Como Laura Sarabia y Armandito Benedetti pusieron de moda el polígrafo, decidí someterme a uno de esos aparatos:

¿Estudias o trabajas?

-Practico todas las formas de locha, después de haber practicado diversas formas de lucha.

¿Ha chuzado alguna vez a una empleada del servicio?

-Escupí esa herejía. Ni siquiera a una que tenía un diente de oro le preguntamos dónde hubo plata para instalarse esa coquetería. Sonreía solo por el lado del diente feliz.

¿Le echó la ley a alguna de ellas?

-Prescindimos de la sazón de dos con causa justa. Resura (¿!) llegó con dos celulares: uno personal y otro exclusivo para vender cosméticos. Otra se me tomaba el ron.

¿Tiene indicios de que alguna perteneció a un clan mafioso?

-Adela, la empleada del servicio estrella en mi niñez, versión criolla de la Cloe de la película mexicana Roma, pertenecía al clan de la ternura. Nos sacaba a la esquina a ver pasar el tranvía. Los domingos iba a encontrarse con su general de un sol. Me refiero al soldado de mi patria colombiana.

¿Le pagó vuelo en avión a una de sus colaboradoras?

-Me gustaba más ese nombre que el de «sirvientas» que utilizó Clarita López, la «sobrina pálida» como la bautizo Klim. La despiadada expresión la utilizaba también el «loco» Jaime Ucrós, exembajador emerrelista de Huila, quien decía: «En el corazón de todo hombre hay una sirvienta». pero sí, alguna vez le pagamos vuelo en avión a una empleada. Nos botó el puesto porque nos teníamos lavaplatos.

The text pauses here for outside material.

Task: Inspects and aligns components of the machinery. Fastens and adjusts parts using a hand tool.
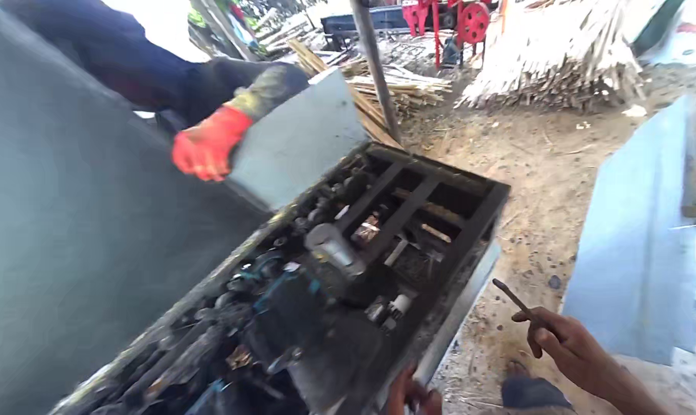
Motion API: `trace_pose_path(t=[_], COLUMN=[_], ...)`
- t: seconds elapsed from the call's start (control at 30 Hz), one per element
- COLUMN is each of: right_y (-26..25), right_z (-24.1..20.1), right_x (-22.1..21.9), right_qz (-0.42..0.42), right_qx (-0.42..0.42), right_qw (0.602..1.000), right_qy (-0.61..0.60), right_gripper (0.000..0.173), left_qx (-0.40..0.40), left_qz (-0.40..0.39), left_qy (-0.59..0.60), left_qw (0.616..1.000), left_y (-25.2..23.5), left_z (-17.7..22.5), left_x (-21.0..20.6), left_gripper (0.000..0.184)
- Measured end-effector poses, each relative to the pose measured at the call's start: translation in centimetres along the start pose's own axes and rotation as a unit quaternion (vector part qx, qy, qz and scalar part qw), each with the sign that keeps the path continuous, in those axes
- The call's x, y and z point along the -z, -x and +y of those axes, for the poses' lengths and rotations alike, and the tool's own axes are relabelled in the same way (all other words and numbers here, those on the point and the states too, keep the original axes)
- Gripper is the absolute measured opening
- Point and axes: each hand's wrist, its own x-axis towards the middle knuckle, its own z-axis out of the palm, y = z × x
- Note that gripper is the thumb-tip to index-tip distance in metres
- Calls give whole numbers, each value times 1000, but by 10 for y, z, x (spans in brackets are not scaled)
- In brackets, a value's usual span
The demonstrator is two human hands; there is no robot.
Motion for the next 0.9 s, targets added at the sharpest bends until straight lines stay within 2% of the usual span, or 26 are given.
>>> trace_pose_path(t=[0.07,0.17,0.27,0.37,0.43,0.57,0.67,0.8,0.9], right_y=[-1,-14,-36,-71,-105,-174,-241,-343,-419], right_z=[7,21,48,80,94,120,148,175,189], right_x=[57,136,198,236,258,301,337,392,422], right_qz=[4,54,119,170,190,172,151,112,101], right_qx=[-20,-32,-38,-45,-52,-67,-92,-106,-124], right_qw=[1000,998,992,984,979,980,982,986,985], right_qy=[-7,8,12,27,52,77,59,64,61], right_gripper=[50,49,49,43,40,30,24,29,31], left_qx=[36,39,-2,-24,-38,-38,-19,72,150], left_qz=[-102,-275,-382,-456,-484,-544,-556,-516,-449], left_qy=[41,45,37,37,41,50,50,24,26], left_qw=[993,960,923,889,873,837,830,853,880], left_y=[-35,-94,-146,-193,-226,-308,-380,-480,-537], left_z=[32,76,112,127,126,116,105,95,82], left_x=[-88,-193,-269,-321,-357,-430,-472,-495,-506], left_gripper=[56,57,59,61,60,56,53,55,55])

¿Le gustó el discurso del presidente Petro en el que anunció la defenestrada de su primera línea?

-Me gustó tanto que votaría por él para la alcaldía de la ciudad de hierro. Nunca lo había visto tan humano. Hasta nos recordó que en 2024 se cumplen 100 años de la publicación de La Vorágine. A Petro solo le escondería el Twitter y no lo dejaría salir al balcón ni a darle la serenata con porros a doña Verónica.

El operador del polígrafo analizó mis reacciones fisiológicas y concluyó: a este tipo no se le puede creer ni lo contrario . Es de los que cambia una mentira por otra. Cumple a rajatabla la orden de Mark Twain de no dejar perder el arte de mentir.